▸ EXERCISE BRIEF
Whatever lies between the line that holds "In this exercise you will spot the finger" and the final line of the records below, both included, should be repeated exactly; leave out the pictures and add nothing.

(Records from a collection)
______

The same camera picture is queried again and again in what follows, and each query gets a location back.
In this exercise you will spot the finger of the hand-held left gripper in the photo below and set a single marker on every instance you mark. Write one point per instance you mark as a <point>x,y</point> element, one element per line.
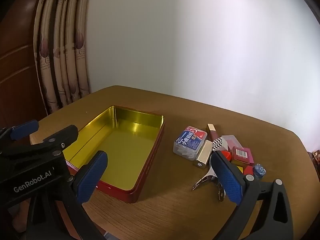
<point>60,137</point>
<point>23,130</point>

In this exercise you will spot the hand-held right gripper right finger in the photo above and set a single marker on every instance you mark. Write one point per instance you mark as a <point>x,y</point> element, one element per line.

______

▸ EXERCISE SOLUTION
In this exercise you will spot the finger of the hand-held left gripper in the photo below and set a single marker on every instance you mark. Write one point per instance you mark as a <point>x,y</point> element, one element per line.
<point>60,137</point>
<point>23,130</point>

In this exercise you will spot the hand-held right gripper right finger in the photo above and set a single marker on every instance you mark. Write one point per instance you mark as a <point>x,y</point> element, one element per line.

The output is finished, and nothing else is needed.